Activity: Using the data below, return every line that holds the word "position".

Collected data:
-- -- --

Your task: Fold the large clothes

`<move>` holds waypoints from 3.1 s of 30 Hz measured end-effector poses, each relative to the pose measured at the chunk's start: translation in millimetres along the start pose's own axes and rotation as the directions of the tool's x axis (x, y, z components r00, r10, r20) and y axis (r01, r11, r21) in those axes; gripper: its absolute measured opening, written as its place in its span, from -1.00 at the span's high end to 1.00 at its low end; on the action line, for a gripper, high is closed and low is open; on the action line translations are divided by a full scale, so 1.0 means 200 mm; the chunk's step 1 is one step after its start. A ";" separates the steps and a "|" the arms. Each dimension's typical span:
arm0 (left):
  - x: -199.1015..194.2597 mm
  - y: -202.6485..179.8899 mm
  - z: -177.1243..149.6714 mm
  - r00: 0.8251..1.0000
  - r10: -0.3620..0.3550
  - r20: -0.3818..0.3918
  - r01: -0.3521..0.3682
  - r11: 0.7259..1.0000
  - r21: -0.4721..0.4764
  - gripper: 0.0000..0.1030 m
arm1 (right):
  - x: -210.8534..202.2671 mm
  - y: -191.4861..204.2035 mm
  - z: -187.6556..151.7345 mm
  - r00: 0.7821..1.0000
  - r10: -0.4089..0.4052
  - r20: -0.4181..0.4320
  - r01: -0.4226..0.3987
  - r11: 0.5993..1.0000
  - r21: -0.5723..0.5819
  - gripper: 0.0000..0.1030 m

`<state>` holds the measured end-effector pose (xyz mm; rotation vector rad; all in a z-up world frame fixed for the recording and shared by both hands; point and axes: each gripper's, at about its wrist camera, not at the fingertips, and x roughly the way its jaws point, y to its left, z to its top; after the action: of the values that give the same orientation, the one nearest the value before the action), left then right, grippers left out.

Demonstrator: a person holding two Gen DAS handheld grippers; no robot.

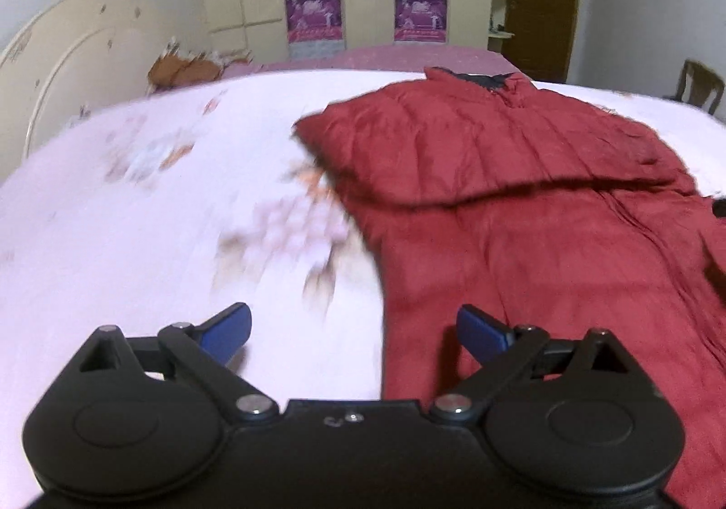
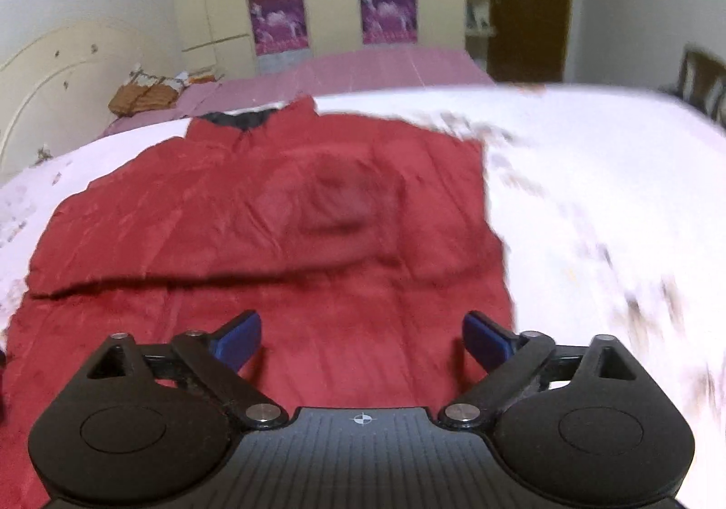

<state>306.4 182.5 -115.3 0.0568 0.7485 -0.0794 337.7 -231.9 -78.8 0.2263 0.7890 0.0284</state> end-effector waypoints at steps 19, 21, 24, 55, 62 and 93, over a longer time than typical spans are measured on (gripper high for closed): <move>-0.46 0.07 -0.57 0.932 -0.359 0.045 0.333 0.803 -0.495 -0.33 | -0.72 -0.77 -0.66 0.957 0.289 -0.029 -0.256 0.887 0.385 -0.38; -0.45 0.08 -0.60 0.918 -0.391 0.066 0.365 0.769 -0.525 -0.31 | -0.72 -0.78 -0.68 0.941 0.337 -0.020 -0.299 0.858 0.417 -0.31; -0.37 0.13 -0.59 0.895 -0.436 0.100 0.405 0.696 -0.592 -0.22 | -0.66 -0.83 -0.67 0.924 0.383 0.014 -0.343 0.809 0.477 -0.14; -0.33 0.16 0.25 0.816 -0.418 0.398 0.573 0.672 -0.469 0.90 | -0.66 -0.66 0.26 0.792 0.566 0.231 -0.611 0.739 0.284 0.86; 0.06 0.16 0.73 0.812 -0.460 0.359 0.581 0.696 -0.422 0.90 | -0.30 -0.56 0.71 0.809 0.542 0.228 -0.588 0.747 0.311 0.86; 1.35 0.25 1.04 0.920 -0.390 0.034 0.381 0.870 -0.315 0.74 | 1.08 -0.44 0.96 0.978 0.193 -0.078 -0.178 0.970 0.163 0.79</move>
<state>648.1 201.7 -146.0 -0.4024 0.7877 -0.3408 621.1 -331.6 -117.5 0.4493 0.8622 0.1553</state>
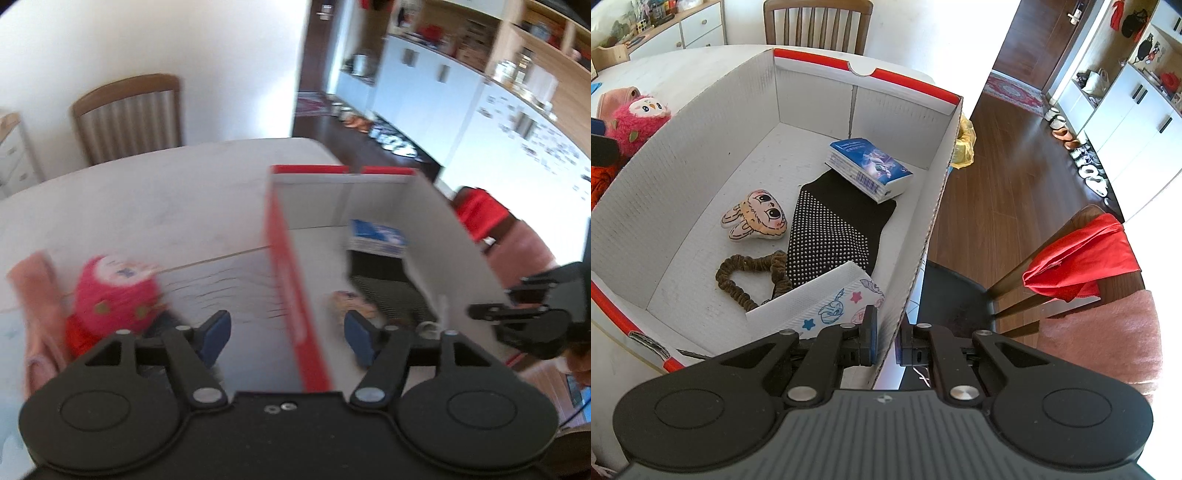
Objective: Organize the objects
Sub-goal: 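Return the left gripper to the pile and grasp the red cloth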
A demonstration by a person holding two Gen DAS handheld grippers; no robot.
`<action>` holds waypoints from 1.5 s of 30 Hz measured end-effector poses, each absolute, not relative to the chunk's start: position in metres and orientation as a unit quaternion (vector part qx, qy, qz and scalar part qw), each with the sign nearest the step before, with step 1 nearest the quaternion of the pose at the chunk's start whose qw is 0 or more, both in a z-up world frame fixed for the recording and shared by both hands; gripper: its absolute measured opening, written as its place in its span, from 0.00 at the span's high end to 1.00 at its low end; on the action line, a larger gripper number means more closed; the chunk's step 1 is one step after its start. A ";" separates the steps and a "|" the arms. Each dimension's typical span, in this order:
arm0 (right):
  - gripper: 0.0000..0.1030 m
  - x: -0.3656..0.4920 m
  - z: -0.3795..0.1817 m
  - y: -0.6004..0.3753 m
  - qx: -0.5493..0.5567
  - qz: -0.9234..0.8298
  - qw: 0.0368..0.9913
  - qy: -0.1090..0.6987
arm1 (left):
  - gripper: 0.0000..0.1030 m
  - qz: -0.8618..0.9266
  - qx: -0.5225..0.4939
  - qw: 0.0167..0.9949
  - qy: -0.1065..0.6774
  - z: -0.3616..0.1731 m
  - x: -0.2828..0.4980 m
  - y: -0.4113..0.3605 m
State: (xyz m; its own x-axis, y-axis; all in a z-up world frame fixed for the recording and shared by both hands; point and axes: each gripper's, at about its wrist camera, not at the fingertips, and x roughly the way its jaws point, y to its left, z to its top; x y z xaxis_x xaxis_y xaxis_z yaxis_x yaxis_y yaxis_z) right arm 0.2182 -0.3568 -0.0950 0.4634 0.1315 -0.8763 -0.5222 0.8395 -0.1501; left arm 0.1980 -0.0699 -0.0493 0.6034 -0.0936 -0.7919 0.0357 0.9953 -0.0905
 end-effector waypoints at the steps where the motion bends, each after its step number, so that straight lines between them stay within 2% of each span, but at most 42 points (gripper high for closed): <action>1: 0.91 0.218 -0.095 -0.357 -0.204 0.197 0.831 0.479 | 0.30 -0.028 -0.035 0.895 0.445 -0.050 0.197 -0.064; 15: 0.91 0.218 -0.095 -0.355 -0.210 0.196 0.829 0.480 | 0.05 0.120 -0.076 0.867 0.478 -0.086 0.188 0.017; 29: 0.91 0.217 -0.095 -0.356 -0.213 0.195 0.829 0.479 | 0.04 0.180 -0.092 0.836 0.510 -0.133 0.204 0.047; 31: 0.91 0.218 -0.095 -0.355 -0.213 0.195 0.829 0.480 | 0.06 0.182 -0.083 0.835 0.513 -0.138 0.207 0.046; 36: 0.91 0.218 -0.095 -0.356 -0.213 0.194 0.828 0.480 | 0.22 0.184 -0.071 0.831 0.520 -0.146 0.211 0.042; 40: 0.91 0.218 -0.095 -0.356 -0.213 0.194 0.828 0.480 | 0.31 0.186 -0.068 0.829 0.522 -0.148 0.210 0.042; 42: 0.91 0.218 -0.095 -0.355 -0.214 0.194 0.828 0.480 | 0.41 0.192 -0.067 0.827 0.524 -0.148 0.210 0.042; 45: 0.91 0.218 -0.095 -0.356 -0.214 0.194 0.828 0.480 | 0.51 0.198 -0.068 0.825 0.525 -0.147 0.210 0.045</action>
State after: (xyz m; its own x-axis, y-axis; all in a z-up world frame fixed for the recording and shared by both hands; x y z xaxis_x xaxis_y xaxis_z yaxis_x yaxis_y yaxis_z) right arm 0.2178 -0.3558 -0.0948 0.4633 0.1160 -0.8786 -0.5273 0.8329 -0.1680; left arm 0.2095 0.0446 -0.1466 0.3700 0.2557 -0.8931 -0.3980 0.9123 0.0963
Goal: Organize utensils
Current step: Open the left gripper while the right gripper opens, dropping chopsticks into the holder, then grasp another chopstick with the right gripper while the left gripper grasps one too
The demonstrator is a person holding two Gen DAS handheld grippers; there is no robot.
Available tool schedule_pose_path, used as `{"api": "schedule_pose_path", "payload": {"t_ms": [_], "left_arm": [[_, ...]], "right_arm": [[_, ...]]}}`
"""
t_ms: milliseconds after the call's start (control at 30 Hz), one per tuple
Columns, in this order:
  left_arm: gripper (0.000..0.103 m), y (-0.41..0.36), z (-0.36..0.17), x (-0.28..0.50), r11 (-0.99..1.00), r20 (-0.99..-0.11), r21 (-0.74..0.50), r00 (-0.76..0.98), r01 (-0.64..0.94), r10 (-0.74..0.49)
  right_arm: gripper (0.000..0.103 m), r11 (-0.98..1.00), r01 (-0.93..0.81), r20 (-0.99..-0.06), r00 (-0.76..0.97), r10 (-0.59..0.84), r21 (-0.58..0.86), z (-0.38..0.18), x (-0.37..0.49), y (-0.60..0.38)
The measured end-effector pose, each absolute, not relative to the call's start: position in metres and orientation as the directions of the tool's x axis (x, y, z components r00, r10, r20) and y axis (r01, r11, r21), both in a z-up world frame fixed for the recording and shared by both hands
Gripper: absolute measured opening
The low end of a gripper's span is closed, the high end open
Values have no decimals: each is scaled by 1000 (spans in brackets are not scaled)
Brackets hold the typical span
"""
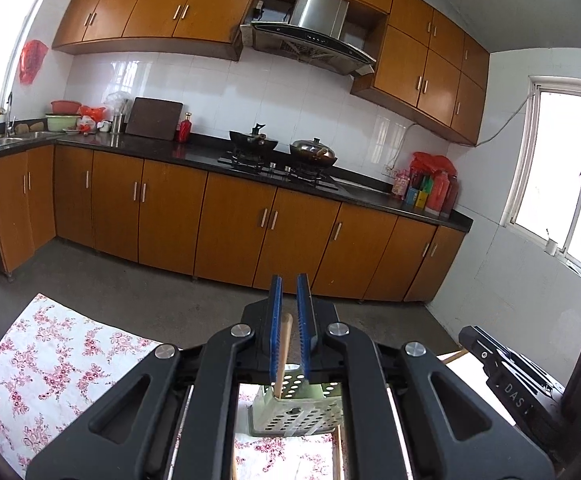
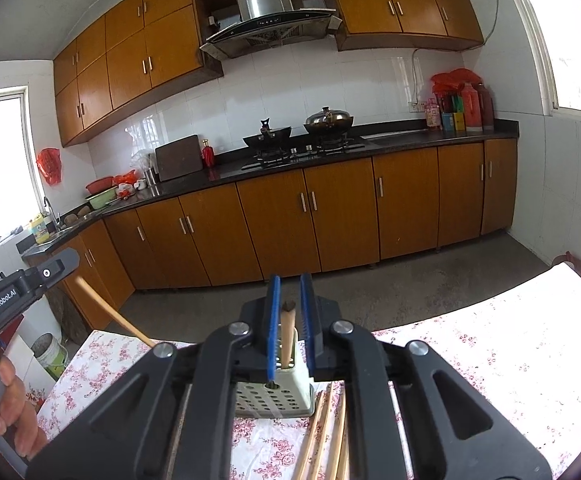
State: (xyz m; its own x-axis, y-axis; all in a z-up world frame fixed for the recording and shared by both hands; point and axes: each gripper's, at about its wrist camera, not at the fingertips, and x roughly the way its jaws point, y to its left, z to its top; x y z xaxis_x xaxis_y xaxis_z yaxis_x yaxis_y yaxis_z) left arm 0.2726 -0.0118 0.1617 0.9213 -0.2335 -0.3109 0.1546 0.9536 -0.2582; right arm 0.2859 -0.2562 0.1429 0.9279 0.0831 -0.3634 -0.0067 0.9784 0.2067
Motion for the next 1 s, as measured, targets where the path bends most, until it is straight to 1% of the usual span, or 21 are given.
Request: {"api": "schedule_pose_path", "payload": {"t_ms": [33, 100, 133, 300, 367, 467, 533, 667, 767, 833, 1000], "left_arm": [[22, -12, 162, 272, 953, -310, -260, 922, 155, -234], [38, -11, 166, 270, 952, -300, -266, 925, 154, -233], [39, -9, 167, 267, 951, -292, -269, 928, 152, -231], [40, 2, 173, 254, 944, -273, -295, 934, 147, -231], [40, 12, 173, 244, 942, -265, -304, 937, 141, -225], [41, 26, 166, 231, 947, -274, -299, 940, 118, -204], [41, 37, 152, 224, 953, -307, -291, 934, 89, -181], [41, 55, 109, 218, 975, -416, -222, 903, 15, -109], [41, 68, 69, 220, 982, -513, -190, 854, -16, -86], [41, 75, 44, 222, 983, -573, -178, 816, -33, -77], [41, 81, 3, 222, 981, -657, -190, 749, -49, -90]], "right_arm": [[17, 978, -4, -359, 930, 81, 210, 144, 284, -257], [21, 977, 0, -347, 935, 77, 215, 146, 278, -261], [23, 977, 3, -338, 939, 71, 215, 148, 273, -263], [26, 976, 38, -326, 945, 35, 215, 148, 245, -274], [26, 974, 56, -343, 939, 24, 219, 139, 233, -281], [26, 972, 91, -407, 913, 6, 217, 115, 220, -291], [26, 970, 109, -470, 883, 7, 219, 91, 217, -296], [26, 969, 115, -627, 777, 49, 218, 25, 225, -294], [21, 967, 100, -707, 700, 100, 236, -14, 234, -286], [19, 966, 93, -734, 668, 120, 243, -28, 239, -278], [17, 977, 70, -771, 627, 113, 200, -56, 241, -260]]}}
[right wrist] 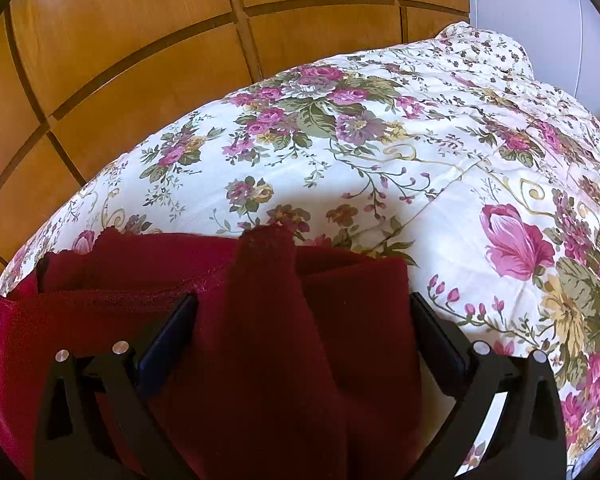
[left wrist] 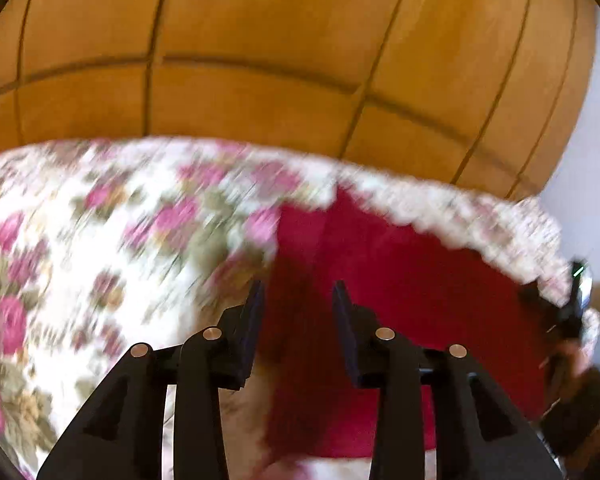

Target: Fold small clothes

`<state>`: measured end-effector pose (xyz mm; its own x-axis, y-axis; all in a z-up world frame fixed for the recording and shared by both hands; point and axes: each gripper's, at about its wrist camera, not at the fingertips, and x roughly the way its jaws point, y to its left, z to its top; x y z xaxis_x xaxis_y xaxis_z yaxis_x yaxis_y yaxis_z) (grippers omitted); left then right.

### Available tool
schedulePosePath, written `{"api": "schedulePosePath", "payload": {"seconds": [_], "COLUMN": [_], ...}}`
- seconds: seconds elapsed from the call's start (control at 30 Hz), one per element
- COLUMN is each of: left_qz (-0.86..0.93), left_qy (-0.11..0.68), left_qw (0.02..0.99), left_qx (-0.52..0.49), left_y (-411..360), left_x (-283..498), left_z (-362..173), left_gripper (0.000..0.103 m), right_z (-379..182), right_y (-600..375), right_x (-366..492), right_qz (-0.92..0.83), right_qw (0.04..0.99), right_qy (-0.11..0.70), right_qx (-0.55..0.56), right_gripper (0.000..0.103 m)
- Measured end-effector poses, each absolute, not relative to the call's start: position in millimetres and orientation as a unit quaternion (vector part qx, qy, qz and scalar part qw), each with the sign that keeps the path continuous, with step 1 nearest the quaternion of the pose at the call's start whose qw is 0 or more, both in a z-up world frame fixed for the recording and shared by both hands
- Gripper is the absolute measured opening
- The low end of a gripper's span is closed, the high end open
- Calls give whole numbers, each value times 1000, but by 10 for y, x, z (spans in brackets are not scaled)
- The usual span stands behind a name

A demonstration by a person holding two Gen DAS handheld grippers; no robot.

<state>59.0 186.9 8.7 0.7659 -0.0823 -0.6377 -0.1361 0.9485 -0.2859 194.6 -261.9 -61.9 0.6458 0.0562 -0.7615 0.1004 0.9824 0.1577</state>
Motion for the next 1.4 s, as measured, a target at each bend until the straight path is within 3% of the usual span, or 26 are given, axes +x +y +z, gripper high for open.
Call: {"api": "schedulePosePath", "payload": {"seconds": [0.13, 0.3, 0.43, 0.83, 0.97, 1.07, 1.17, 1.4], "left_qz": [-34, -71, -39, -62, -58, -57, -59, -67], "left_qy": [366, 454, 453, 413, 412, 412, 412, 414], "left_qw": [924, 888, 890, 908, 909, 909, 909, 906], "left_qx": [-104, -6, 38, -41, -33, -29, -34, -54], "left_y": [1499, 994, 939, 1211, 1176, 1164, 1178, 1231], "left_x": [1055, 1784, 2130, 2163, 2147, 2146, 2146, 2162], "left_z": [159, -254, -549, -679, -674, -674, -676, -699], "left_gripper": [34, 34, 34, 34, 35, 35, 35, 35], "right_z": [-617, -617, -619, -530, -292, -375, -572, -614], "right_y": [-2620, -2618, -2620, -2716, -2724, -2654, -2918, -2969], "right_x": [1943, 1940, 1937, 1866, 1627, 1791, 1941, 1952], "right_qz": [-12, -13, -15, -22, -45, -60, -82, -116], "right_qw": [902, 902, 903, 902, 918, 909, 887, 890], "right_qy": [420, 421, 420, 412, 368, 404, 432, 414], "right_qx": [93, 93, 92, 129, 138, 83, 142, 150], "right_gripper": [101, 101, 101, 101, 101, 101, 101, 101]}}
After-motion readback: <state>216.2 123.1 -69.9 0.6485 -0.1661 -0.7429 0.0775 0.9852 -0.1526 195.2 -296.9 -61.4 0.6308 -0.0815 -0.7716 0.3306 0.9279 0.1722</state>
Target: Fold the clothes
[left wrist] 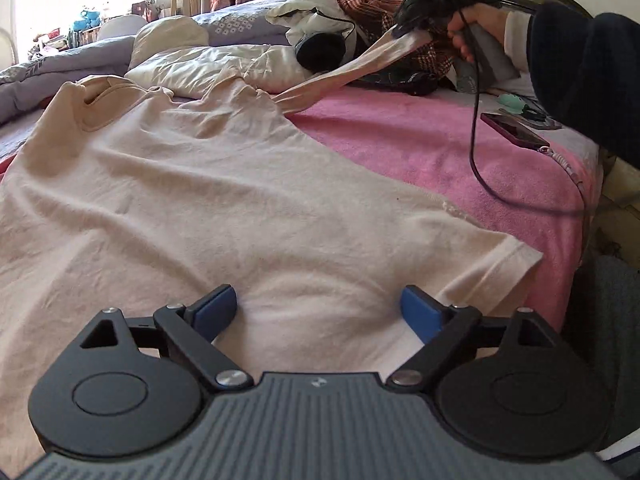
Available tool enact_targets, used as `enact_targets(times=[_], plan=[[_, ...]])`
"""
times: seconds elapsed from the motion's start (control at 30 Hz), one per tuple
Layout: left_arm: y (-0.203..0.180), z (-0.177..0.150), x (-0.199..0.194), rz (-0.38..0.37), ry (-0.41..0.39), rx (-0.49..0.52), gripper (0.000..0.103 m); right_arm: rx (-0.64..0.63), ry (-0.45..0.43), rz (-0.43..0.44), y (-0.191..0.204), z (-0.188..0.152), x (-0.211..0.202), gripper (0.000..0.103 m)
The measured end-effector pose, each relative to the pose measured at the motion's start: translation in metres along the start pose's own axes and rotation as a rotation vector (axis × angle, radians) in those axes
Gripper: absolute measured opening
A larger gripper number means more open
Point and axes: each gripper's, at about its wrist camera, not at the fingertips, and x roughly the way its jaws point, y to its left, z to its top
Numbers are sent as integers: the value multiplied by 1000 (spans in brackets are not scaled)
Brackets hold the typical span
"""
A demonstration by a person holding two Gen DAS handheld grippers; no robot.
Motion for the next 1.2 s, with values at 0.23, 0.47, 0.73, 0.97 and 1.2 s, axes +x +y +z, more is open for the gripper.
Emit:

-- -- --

Task output:
`<action>` holds waypoints from 1.5 s of 30 Hz measured end-effector poses, each absolute, not relative to the chunk's start: position in metres and orientation as a unit quaternion (vector part qx, qy, qz and scalar part qw), each with the sign nearest the step before, with step 1 nearest the quaternion of the pose at the chunk's start whose qw is 0 or more, both in a z-up world frame fixed for the recording and shared by both hands; gripper: its absolute measured opening, written as its place in its span, from 0.00 at the span's high end to 1.00 at its low end; on the action line, a larger gripper number means more closed; the chunk's step 1 is one step after its start. A ";" separates the steps and a "|" the arms. Each dimension's typical span, in this order:
The measured end-effector pose, each absolute, not relative to the call's start: position in metres and orientation as the directions of the tool's x axis (x, y, z components r00, r10, r20) and y axis (r01, r11, r21), both in a z-up world frame fixed for the recording and shared by both hands
- Measured end-effector poses, each absolute, not relative to the call's start: position in millimetres and orientation as a unit quaternion (vector part qx, qy, qz and scalar part qw), each with the sign that keeps the path continuous, with step 1 nearest the quaternion of the pose at the call's start whose qw is 0 or more, both in a z-up world frame fixed for the recording and shared by both hands

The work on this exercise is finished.